When my mum was pregnant with me (1960's) she had terrible nausea helped only by Babycham (bearing in mind my mum is normally teetotal). She went to the doctor to ask if it was ok. He said he didn't think it would do any harm but he did have another medicine she could try. She decided to stick with the Babycham and the doctor never did get to write that prescription for Thalidomide....
Personally I was drunk, stoned and fell down the stairs in the early weeks of my first pregnancy as I didn't know about it at the time. All the way through I drank wine moderately, ate peanuts and soft cheeses. My 16 year old now is a climbing champion and is studying for 14 GCSEs, all predicted A/A*. The thing me and my mum did have in common was that we were both in our early 20's when we got pregnant. I suspect this has more bearing on the robustness of our pregnancies than anything else.

MissyM00 · 26/06/2012 13:42

It must have been a man who made the Guidelines of recommending no drinking at all during pregnan, so they can have countless 'taxis' home. Can your average man go 9 months without having one drink? Especially, with every excuse for a bbq/party/boys night/football match occurring this month then next with the Olympic s(even thoughthey don't like athetics- except women beach volley ball!)

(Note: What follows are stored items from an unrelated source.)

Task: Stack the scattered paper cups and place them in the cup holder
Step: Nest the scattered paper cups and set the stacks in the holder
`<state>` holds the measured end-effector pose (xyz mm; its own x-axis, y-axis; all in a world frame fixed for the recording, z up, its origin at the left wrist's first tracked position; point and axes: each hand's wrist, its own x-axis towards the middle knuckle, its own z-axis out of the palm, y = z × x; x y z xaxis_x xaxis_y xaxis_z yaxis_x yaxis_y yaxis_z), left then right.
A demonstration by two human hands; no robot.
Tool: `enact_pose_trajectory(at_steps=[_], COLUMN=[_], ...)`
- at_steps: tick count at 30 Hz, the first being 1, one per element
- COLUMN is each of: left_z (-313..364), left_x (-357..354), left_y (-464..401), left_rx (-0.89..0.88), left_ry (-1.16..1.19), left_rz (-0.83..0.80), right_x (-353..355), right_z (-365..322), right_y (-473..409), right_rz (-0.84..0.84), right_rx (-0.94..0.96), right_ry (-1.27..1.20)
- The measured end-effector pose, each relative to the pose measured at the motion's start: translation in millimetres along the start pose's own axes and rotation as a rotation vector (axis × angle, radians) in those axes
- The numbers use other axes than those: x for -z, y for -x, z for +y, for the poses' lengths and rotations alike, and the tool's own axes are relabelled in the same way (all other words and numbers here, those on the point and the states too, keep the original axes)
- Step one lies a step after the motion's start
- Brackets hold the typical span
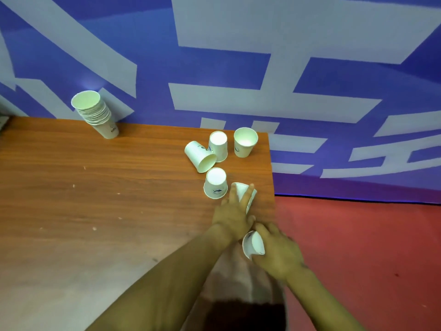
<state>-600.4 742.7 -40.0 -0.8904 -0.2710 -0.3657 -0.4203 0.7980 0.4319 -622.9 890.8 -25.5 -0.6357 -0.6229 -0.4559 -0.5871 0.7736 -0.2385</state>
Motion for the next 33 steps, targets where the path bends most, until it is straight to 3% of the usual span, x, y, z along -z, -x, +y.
enact_pose_trajectory(at_steps=[8,15,20,26,33], left_z=[5.4,-22.4,-63.4,-123.5,-241.5], left_x=[-19.2,-15.9,-4.6,54.1,122.8], left_y=[-16.4,13.9,49.2,91.2,172.4], left_rx=[0.052,0.113,0.173,0.161,0.139], left_ry=[-0.186,0.002,-0.022,0.109,0.210], left_rz=[0.003,-0.139,-0.111,-0.023,0.159], right_x=[-3.1,17.1,32.4,33.3,17.2], right_z=[16.0,13.5,1.6,-66.1,-206.7], right_y=[-0.5,1.2,3.1,0.0,-2.1], right_rz=[0.021,-0.011,0.018,0.120,0.203], right_rx=[0.007,-0.058,-0.084,0.012,0.024], right_ry=[-0.066,-0.126,-0.207,-0.329,-0.385])
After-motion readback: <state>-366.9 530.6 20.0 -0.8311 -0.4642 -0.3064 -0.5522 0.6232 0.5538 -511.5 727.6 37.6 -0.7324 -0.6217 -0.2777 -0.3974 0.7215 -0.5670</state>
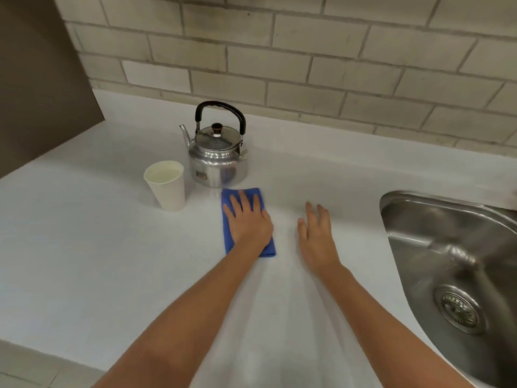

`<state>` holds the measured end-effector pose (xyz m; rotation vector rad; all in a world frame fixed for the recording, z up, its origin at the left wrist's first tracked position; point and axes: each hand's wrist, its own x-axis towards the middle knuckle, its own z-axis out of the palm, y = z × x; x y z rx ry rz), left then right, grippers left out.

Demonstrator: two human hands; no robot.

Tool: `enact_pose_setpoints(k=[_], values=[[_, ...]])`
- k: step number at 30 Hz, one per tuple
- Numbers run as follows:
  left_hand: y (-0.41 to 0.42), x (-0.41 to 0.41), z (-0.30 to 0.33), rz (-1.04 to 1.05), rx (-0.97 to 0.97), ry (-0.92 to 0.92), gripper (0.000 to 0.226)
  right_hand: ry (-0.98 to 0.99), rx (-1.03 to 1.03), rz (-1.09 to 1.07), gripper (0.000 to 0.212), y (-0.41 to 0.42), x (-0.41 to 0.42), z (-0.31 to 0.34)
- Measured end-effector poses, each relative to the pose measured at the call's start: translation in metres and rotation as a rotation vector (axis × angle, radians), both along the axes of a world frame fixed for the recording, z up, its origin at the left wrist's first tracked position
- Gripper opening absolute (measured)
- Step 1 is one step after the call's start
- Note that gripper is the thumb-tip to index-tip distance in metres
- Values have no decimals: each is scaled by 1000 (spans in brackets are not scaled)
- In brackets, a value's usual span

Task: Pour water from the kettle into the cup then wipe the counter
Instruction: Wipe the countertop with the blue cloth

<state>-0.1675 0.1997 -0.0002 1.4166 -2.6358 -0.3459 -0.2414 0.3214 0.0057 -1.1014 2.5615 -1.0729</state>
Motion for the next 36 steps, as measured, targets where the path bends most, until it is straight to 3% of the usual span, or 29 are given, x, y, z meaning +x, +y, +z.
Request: enact_pose_setpoints(k=[4,8,11,14,17,24,31,36], values=[[4,-94,6,-154,49,-79,53,15,-68,72,50,13,-17,-4],[9,-96,5,-287,65,-50,51,-32,-158,-41,50,13,-32,-5],[22,-35,-11,-278,-18,124,50,18,-92,-54,51,9,-33,-4],[27,8,-23,-174,-55,133,50,123,57,-90,47,2,-33,-6],[18,-11,-14,-135,-67,48,51,317,193,-31,40,0,-31,-11],[4,-62,-4,-174,-3,-22,53,401,259,0,40,0,-32,-14],[11,46,-15,-191,-50,76,52,365,377,48,48,-20,0,-11],[-20,134,-16,-171,-52,30,50,329,409,149,50,-44,38,-4]])
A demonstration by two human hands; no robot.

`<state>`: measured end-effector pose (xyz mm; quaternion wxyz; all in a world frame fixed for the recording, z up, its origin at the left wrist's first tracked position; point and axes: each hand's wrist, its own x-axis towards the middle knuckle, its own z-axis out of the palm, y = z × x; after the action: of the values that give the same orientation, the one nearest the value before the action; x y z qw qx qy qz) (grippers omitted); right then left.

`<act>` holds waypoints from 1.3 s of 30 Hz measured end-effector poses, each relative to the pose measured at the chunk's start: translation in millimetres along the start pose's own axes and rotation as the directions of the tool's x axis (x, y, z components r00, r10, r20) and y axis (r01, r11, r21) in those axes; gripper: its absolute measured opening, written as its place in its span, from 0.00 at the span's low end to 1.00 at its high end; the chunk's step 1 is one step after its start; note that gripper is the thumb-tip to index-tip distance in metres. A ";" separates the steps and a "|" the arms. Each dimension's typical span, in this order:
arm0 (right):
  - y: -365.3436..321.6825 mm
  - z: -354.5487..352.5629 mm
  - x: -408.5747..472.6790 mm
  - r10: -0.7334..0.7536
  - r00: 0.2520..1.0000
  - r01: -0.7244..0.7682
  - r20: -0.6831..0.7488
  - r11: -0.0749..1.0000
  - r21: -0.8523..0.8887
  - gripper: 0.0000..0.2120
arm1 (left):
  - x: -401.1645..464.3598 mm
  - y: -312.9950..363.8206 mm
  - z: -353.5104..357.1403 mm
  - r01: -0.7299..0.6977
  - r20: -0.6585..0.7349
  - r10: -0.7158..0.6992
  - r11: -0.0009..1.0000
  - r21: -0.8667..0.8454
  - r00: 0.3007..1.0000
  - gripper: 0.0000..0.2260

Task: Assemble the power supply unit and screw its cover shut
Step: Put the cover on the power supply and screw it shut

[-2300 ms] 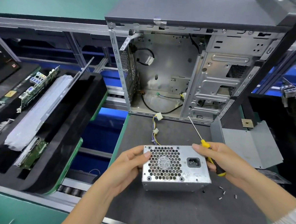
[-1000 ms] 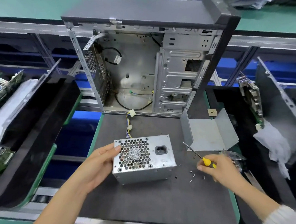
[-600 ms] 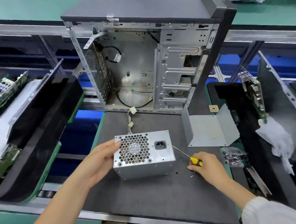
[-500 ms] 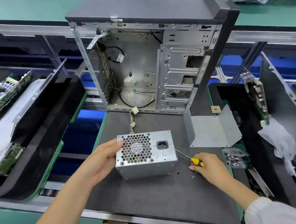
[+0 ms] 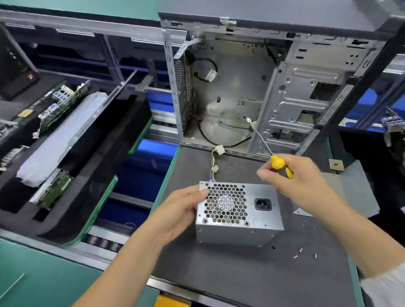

I admit I had one small wine at a wedding in April. Of course, I felt guilty (my midwife made sure that I felt worse afterwards when I was stupid enough to tell her) Could I have got through the wedding day without the wine? Probably, but felt a little of a wet blanket with everyone else steaming drunk around me. The 125ml glass made me feel 'normal' and a little more relaxed.

Normally, drink/alcohol doesnt,'t bother me. Can take it or leave it. But during preganacy, the thing of cannot have it makes wanting it worse! The social gatherings that occur in there ernest whilst I am pregnant make it worse. Non alcholic wine /larger is not the same.

Clear guidelines should be given by which every mid wife, doctor, the media is saying the same thing would be of help. Rather than so many mixed messages. One glass of wine once a week - ok or not.